- [TO DO]: Look through the listing below and count the lines holding "stand". Reply with the number alone.

Segment Start: TASK DATA

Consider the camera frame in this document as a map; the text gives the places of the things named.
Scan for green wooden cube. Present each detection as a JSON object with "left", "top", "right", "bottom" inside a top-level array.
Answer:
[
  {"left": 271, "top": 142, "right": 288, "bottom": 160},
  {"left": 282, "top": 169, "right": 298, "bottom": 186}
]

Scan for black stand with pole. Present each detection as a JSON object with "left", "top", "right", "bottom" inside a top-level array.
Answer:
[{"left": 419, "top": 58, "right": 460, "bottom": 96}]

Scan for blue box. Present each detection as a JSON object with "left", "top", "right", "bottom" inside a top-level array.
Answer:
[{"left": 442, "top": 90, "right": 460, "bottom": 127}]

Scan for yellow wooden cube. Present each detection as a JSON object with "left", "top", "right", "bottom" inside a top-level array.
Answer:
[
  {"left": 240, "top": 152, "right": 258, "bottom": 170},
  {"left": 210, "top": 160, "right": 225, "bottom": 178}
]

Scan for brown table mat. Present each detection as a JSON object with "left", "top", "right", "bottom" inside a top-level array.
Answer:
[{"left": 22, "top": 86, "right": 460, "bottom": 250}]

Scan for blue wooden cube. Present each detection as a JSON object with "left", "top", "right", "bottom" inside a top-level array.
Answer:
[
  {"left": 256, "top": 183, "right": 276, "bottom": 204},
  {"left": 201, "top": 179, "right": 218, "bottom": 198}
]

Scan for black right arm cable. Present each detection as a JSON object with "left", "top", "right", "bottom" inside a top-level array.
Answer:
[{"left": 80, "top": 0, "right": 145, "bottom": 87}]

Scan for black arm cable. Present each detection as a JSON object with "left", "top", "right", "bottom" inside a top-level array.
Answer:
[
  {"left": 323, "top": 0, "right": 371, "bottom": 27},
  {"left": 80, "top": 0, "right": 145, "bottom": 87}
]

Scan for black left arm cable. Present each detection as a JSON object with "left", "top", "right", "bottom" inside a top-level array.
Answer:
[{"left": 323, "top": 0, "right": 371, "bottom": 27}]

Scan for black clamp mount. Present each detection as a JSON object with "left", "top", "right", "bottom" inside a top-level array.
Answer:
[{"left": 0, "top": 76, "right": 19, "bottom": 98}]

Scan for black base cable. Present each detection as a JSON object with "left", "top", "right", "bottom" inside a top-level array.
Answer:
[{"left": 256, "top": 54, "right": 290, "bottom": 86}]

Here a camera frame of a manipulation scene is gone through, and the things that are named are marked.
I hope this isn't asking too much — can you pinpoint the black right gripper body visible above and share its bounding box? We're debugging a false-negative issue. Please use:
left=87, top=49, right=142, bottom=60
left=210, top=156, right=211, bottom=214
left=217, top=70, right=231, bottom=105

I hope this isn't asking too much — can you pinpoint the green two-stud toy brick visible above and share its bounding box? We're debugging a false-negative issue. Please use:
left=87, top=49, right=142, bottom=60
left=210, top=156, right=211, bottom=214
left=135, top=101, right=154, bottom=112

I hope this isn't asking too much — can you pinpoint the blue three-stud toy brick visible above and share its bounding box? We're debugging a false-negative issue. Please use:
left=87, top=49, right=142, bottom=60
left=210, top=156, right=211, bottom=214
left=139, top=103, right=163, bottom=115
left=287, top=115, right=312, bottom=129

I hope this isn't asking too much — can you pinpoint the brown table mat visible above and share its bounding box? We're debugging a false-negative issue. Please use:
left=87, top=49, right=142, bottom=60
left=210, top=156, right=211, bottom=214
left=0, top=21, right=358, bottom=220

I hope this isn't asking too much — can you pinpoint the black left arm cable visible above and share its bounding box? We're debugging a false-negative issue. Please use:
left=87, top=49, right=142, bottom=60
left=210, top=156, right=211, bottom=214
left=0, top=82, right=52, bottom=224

Segment End: TASK DATA
Segment Start: TASK DATA

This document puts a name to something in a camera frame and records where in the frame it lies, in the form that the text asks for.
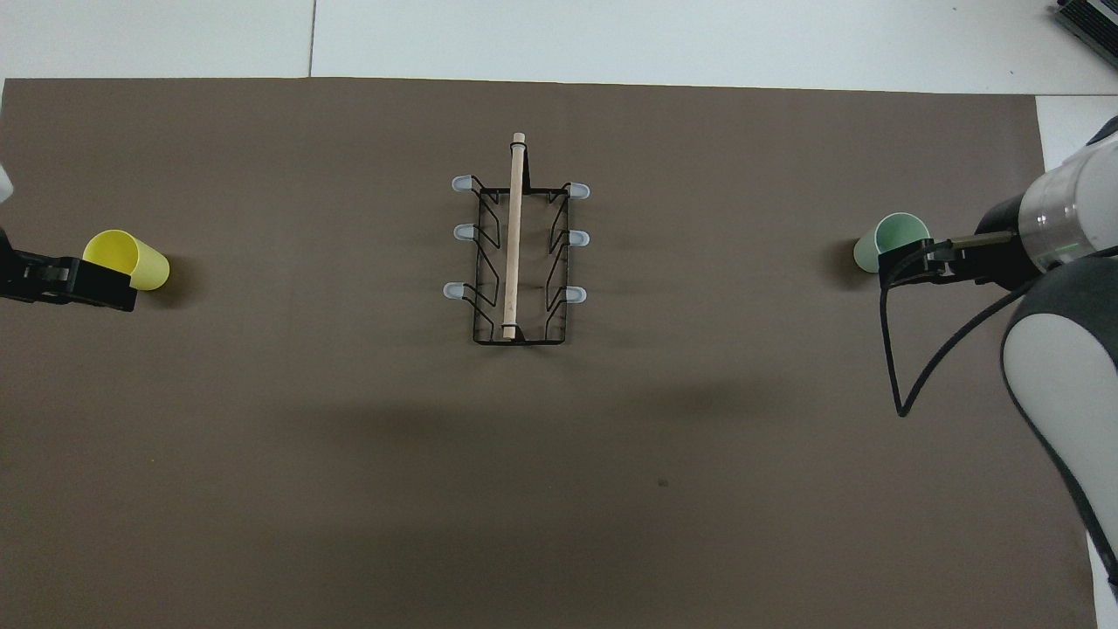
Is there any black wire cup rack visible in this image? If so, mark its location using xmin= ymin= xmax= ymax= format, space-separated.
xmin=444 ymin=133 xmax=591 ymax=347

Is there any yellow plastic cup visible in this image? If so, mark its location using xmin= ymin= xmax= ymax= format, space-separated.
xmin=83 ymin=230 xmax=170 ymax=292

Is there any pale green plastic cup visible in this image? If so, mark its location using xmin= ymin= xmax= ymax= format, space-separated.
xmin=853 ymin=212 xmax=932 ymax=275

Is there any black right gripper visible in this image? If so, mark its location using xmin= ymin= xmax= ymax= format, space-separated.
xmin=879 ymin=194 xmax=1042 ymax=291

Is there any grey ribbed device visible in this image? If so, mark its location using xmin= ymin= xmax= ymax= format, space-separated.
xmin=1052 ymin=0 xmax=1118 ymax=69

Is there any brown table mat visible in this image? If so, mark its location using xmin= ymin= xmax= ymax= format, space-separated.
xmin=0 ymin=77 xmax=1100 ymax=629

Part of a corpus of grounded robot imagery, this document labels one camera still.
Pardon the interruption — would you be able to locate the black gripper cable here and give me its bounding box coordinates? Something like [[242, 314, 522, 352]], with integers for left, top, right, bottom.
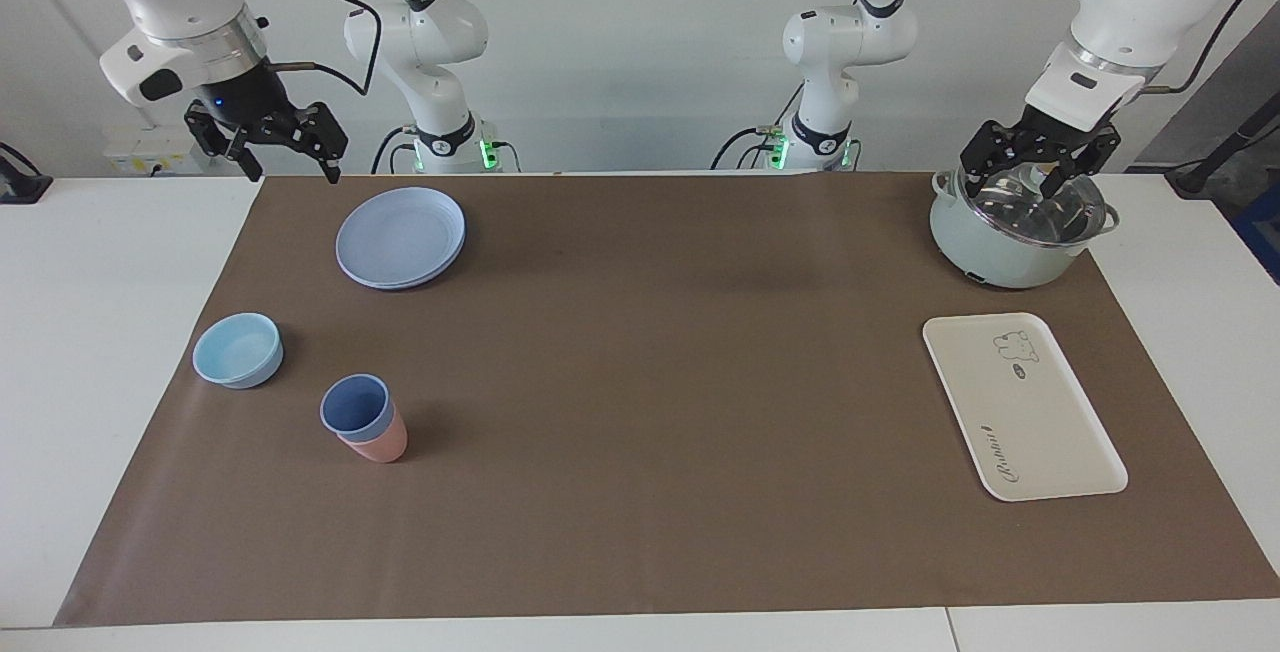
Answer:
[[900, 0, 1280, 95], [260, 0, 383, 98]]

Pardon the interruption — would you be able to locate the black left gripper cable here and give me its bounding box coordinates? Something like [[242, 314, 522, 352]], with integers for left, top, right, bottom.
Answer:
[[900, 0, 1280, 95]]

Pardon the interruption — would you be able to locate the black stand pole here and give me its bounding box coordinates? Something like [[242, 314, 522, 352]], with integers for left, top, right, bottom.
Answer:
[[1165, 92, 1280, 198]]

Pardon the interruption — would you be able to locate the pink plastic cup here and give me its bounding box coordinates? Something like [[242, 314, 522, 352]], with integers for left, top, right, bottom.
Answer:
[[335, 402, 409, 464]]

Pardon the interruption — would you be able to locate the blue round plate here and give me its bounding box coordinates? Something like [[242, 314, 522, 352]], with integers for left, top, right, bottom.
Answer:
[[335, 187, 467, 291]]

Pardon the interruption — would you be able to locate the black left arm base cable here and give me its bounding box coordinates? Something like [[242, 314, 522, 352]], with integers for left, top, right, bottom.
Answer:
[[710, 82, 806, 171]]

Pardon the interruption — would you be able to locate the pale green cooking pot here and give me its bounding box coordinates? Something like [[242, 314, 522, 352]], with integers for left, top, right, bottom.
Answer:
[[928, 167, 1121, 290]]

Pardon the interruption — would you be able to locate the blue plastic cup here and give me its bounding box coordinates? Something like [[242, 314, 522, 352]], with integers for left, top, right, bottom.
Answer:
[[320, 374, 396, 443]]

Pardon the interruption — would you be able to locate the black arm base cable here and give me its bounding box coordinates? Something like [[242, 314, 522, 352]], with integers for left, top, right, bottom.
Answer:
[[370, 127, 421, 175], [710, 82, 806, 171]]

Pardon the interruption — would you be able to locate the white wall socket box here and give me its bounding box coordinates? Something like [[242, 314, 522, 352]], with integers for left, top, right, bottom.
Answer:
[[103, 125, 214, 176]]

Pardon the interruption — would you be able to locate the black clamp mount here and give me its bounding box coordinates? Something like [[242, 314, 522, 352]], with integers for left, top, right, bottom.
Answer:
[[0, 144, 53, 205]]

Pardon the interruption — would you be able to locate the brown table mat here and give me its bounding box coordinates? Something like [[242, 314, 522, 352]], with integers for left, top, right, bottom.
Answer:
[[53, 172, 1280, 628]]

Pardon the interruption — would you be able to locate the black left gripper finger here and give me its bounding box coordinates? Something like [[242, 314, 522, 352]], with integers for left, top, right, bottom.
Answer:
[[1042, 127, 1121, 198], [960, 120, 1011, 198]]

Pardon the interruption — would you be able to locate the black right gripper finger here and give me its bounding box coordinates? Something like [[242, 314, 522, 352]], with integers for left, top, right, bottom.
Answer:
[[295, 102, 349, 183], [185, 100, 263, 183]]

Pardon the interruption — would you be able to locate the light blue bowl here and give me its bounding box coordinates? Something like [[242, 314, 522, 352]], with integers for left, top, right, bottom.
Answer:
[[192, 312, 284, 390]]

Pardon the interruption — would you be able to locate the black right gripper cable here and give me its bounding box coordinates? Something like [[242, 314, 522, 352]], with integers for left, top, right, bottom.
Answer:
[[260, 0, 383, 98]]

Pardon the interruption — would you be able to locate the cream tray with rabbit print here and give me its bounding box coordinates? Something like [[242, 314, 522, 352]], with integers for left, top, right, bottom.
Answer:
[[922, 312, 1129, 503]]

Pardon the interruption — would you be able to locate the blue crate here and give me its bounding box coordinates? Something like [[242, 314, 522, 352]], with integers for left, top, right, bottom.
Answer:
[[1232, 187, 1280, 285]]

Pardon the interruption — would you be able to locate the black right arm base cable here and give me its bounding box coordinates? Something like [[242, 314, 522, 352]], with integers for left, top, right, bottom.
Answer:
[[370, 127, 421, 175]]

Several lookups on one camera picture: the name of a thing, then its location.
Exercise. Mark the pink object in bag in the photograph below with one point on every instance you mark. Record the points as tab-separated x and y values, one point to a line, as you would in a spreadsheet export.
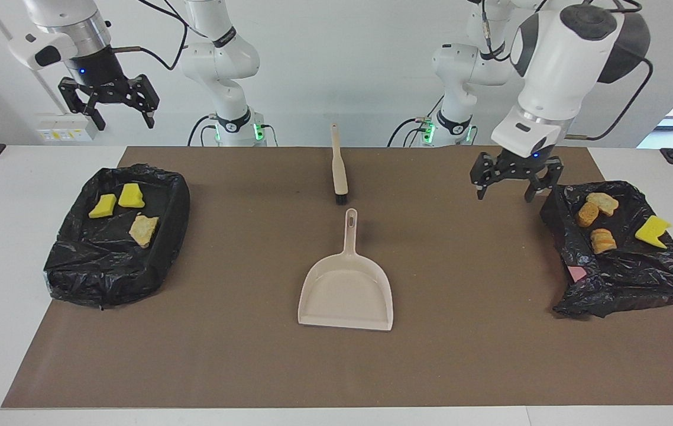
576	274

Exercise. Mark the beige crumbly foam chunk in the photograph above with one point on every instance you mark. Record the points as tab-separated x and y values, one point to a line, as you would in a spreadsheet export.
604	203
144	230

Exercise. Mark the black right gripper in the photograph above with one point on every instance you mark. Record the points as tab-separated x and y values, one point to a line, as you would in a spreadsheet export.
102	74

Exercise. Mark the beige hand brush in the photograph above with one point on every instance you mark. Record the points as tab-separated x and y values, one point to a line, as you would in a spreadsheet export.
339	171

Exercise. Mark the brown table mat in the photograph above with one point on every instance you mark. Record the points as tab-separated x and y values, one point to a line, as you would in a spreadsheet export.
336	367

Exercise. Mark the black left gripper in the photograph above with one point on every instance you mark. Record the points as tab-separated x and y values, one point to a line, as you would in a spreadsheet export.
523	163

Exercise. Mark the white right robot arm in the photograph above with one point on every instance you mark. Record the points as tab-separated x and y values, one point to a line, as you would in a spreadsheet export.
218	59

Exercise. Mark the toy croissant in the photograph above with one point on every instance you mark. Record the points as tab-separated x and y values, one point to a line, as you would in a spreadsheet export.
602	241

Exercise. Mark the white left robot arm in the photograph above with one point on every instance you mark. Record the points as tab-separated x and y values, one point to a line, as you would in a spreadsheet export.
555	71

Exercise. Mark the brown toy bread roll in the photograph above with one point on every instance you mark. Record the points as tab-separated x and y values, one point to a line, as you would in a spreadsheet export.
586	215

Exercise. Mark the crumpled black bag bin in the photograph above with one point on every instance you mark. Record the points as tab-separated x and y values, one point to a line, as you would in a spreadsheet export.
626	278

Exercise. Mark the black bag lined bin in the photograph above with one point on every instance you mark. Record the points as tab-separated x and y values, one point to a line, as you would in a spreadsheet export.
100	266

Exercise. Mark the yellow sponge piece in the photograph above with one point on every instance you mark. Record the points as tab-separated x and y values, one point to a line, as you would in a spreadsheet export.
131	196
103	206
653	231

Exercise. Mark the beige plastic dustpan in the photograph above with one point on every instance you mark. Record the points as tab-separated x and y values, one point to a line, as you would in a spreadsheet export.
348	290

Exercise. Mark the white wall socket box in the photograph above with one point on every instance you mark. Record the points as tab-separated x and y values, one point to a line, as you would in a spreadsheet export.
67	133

Segment End: TASK DATA

- [COMPLETED TASK]: 2